Row wise log-likelihood contributions from classes

Posted on
Picture of user. maugavilla Joined: 10/19/2021
Hi all

We are working on calculating Vuong LRT between mixture models from OpenMx. Specifically, we are adjusting the function vuongtest() from the package nonnest2.
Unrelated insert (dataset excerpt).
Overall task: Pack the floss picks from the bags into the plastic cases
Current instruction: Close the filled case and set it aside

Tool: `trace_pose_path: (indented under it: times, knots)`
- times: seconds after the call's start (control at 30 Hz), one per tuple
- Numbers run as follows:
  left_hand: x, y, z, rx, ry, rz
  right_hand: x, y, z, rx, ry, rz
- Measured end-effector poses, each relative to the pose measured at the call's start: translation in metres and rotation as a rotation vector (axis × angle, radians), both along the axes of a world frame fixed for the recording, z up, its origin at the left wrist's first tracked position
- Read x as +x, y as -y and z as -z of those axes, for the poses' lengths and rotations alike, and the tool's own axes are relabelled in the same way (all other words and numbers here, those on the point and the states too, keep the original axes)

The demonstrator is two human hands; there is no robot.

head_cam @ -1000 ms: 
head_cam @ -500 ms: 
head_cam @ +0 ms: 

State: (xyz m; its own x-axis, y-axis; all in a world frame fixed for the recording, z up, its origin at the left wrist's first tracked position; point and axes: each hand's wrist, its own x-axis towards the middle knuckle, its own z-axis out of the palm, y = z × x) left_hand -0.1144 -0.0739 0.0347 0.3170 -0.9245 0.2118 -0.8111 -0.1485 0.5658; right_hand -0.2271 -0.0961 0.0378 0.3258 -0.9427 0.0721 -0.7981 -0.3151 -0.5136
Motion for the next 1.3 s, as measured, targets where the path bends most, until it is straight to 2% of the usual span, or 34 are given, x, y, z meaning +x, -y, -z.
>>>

But we are stuck in one step so far, getting the row-wise log-likelihood contributions to the overall model LL. Because of the structure on OpenMx we are able to get the row-wise contributions for each class, but we havent been able to see how these are combined into the overall model fit

Here is an example, were we get to the point of saving the row-wise contibutions, so far my sum of the row contibutions gets us -4680.073 instead of the overal LL -4251.208

Could someone point us in the right way to combine the class contributions to get the total row-wise contributions?


library(tidySEM)

## Import and prepare data
dat <- rio::import("https://stats.idre.ucla.edu/wp-content/uploads/2016/02/lca1.dat")
dat <- dat[,-1]

dat <- as.data.frame(lapply(dat, ordered))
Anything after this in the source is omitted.